WHAT THE EXERCISE ASKS:
For each line of the listing below that contains the string "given", copy the line.

DATA FOR THE TASK:
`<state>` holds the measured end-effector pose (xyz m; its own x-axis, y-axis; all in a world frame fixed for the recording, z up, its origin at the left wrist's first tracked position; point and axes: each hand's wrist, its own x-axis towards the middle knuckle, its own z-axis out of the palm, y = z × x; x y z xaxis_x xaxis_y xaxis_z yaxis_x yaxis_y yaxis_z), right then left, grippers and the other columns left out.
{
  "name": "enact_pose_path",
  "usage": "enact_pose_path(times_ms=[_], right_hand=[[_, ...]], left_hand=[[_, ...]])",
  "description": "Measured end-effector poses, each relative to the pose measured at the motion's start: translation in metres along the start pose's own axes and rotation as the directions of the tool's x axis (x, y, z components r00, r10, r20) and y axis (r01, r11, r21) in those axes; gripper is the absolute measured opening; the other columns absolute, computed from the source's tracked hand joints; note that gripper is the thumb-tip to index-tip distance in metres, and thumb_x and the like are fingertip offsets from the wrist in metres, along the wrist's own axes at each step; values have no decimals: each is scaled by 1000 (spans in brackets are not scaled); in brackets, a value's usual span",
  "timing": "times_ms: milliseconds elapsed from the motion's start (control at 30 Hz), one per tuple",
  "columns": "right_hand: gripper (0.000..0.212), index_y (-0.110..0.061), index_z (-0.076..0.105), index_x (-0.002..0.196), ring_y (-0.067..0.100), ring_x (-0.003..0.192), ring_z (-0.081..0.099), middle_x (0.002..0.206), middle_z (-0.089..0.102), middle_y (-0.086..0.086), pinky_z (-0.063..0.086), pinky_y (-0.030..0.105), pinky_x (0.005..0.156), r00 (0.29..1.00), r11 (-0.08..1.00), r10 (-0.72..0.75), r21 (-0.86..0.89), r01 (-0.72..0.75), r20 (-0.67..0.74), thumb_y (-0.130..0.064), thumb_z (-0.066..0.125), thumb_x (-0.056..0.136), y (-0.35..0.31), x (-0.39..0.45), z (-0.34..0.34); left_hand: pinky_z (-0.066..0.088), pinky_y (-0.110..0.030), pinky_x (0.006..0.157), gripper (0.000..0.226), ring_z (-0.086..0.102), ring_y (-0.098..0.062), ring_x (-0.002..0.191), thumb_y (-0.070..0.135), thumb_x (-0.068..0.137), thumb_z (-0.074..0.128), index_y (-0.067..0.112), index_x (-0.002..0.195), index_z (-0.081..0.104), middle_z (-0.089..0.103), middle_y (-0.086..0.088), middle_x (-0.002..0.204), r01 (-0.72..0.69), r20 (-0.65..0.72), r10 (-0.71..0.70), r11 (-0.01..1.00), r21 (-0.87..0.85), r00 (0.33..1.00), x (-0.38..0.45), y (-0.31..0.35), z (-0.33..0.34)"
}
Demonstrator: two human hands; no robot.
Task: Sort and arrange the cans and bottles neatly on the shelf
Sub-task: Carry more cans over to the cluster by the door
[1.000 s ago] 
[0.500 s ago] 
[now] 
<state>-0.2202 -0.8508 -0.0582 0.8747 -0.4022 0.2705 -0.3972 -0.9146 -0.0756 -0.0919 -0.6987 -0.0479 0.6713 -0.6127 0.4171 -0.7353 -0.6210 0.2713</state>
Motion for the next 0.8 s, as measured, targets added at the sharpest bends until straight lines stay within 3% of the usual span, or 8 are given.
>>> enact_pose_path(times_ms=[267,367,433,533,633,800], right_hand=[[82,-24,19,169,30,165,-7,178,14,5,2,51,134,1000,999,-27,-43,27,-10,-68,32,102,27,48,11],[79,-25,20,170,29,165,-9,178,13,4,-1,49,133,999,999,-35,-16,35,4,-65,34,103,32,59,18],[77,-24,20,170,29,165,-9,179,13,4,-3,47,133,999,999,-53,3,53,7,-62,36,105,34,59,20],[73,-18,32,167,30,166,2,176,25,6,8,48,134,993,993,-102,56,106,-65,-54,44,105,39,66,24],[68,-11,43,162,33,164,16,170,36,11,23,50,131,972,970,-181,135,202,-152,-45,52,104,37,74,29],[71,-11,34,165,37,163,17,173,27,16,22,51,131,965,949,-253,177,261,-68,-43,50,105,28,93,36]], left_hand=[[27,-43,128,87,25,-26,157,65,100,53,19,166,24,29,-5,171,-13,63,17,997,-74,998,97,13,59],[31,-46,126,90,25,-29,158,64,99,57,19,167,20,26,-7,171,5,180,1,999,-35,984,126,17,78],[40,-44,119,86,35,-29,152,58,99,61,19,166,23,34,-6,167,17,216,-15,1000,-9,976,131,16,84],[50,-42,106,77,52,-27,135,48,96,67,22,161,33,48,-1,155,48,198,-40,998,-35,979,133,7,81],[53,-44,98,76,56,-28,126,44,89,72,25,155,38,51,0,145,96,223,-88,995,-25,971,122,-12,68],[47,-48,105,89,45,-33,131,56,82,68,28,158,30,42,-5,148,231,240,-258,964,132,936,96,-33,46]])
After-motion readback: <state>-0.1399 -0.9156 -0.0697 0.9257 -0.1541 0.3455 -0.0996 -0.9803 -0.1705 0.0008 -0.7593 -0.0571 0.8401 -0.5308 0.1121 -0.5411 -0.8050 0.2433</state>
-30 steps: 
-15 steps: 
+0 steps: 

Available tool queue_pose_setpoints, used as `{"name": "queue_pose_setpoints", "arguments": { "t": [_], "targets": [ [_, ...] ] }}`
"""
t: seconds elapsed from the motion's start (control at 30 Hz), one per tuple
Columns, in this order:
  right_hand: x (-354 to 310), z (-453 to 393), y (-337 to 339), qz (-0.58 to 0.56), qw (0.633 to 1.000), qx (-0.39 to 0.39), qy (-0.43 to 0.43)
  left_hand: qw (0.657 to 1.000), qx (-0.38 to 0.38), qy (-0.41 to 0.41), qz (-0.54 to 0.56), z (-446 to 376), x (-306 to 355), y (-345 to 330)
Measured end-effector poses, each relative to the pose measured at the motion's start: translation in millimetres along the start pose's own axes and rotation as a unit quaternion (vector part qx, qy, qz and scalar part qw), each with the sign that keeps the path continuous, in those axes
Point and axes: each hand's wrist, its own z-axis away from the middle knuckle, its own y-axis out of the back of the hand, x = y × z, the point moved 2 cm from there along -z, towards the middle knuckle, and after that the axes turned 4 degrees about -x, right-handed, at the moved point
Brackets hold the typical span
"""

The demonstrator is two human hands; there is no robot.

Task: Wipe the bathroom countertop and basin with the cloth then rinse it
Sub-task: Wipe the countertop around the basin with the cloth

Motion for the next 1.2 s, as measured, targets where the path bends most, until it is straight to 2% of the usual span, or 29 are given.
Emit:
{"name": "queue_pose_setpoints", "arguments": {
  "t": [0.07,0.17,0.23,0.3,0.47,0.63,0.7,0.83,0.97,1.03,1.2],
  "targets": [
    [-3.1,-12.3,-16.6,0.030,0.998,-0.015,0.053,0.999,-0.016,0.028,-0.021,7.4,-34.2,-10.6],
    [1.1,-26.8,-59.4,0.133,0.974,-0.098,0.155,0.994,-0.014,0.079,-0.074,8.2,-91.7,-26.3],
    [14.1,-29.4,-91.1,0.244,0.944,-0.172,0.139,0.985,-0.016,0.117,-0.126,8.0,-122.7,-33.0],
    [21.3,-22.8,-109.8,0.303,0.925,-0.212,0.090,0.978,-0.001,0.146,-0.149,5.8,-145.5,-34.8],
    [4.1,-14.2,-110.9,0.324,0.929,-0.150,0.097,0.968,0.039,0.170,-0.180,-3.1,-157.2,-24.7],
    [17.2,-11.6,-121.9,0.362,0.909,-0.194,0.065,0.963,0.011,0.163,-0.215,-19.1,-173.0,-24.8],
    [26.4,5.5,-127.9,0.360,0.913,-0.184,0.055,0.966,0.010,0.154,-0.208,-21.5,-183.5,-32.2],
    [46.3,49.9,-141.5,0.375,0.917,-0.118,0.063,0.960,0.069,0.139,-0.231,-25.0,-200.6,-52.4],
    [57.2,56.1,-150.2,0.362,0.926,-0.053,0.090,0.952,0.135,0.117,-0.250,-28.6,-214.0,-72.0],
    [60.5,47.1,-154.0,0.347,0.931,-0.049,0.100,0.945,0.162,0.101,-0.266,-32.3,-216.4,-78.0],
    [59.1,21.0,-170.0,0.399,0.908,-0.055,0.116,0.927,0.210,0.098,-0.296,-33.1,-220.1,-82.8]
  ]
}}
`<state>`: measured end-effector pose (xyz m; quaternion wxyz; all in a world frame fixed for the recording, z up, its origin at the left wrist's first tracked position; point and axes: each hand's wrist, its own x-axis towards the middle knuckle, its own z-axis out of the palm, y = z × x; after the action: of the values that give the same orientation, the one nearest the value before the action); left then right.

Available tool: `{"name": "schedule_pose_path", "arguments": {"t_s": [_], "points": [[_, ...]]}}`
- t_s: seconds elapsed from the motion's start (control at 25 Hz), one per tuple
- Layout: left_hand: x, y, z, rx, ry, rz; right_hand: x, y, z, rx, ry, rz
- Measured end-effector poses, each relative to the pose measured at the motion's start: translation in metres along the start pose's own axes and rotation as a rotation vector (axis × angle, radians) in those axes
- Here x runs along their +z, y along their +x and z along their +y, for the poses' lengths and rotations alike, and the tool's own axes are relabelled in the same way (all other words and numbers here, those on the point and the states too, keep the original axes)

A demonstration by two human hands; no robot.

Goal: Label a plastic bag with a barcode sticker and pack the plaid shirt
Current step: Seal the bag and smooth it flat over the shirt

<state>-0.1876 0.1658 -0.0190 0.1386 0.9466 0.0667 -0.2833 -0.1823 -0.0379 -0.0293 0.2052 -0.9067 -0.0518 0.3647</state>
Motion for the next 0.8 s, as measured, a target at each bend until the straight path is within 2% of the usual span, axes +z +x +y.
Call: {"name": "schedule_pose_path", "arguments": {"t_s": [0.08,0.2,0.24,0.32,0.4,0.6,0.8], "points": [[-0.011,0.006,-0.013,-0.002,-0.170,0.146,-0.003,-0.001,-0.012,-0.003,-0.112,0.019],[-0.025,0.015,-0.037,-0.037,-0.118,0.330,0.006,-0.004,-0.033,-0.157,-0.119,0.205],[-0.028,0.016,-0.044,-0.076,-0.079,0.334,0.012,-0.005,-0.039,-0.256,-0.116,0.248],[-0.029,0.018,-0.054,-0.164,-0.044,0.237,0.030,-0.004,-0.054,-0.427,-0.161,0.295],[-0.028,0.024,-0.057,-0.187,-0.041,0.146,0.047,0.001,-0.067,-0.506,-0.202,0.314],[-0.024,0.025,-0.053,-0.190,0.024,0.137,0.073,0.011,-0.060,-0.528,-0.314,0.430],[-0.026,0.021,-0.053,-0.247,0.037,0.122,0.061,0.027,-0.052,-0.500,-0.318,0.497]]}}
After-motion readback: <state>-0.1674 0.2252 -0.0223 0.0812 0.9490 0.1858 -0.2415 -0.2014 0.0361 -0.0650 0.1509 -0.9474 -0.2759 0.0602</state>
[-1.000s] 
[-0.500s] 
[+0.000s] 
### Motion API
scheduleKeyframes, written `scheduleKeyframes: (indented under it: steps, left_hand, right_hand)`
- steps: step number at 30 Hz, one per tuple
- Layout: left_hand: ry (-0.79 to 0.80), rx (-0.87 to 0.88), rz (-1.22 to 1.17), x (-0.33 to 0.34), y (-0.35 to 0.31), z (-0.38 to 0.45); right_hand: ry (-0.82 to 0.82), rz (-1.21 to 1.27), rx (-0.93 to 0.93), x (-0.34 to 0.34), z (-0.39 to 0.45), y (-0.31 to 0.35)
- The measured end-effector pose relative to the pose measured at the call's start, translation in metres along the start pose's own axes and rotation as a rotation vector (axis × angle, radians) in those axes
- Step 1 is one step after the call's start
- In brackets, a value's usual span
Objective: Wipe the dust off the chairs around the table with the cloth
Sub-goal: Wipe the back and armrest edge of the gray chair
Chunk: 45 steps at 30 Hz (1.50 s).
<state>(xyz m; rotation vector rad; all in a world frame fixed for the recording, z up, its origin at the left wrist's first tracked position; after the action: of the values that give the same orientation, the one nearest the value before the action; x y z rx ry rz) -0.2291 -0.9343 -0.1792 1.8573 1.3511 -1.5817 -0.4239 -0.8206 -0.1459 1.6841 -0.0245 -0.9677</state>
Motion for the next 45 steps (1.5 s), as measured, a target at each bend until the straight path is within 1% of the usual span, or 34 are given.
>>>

ANSWER SECTION:
Motion for the next 0.8 s, as measured, targets added at the sharpest bends until straight lines stay within 3% of the usual span, or 8 are given.
Motion for the next 1.2 s, as measured, targets where the path bends most, until it is straight to 2% of the usual span, or 29 are given.
Motion for the next 45 steps (1.5 s), as measured, a target at each bend until the straight path is within 1% of the usual span, or 34 are given.

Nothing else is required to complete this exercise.